Voicebox: Clone Any Voice Locally — A Free Open-Source Alternative to ElevenLabs

TL;DR

Voicebox is a free, open-source desktop app by Jamie Pine that turns your laptop into a full voice-AI studio. Clone any voice from 3 seconds of audio, generate speech in 23 languages across 7 TTS engines, and drive everything through a local REST API at http://127.0.0.1:17493. The repo just crossed 23k stars with v0.4.5 shipping two days ago, and it's positioned as a direct, MIT-licensed replacement for ElevenLabs — minus the subscriptions, rate limits, and cloud dependency.

Voicebox desktop app — voice profiles and generation panel

What's new

Voicebox bundles seven state-of-the-art open-source TTS models behind one Tauri (Rust) desktop client. You can switch engines per generation, mix multiple voices on a timeline, and ship voice lines through a localhost API — all without leaking a single byte to a third-party server.

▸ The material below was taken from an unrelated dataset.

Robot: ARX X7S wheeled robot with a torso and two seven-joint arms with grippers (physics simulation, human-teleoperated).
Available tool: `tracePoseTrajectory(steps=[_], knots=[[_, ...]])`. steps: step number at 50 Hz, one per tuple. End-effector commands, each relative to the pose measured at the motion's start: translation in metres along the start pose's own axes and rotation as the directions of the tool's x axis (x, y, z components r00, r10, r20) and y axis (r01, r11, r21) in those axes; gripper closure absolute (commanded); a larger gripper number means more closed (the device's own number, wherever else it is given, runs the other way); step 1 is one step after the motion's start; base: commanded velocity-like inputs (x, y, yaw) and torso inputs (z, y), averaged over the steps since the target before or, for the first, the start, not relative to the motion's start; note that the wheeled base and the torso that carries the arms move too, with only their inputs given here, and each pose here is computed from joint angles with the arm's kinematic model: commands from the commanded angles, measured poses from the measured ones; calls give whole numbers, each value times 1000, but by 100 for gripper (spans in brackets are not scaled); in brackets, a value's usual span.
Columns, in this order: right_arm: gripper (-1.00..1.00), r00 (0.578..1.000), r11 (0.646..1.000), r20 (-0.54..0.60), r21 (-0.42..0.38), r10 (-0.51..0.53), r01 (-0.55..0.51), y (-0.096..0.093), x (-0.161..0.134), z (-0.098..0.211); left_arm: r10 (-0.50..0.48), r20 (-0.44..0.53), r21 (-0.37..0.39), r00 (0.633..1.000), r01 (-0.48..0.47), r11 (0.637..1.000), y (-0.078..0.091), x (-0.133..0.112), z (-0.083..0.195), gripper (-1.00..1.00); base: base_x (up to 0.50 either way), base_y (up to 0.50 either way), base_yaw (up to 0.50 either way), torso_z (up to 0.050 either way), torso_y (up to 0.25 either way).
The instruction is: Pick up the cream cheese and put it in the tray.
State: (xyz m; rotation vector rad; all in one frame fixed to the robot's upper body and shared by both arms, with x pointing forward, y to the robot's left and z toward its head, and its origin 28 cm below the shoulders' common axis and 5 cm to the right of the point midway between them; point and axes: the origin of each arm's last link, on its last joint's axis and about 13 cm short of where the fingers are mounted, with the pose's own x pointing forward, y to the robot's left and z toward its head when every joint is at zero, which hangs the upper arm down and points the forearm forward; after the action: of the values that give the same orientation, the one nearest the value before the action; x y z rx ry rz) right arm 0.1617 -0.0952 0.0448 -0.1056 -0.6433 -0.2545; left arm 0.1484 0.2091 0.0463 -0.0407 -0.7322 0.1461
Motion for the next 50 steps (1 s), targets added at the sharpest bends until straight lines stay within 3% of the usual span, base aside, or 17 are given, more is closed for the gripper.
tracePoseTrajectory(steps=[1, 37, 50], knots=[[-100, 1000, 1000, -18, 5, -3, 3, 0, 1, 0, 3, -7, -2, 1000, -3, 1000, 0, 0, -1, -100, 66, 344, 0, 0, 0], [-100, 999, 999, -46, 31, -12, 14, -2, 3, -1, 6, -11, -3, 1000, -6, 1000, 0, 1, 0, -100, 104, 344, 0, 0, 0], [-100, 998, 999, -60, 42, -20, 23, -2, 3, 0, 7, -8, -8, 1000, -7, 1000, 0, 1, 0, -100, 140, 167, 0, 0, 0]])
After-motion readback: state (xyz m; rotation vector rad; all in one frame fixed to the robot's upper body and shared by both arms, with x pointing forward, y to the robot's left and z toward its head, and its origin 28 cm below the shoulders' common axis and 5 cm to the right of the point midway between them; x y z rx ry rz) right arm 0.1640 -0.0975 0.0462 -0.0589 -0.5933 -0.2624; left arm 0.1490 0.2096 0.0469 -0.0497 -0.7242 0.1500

Zero-shot voice cloning from a 3-second sample (upload, mic, or system audio capture from a YouTube clip).
50+ preset voices via Kokoro and 9 premium speakers via Qwen CustomVoice for those who don't want to clone.
Stories editor — multi-track timeline for podcasts, NPC dialogue, and multi-character narration.
Built-in REST API on port 17493 with OpenAPI docs — the real unlock for AI agents and games.
Whisper transcription baked in, so reference text is auto-extracted from voice samples.

Why it matters

Commercial voice tools like ElevenLabs gate the good stuff behind subscriptions and per-character meters. That's fine for a one-off ad read, brutal for an audiobook, an indie game with 5,000 NPC lines, or an AI agent that talks all day. Voicebox flips the economics: download once, generate forever, on your own GPU.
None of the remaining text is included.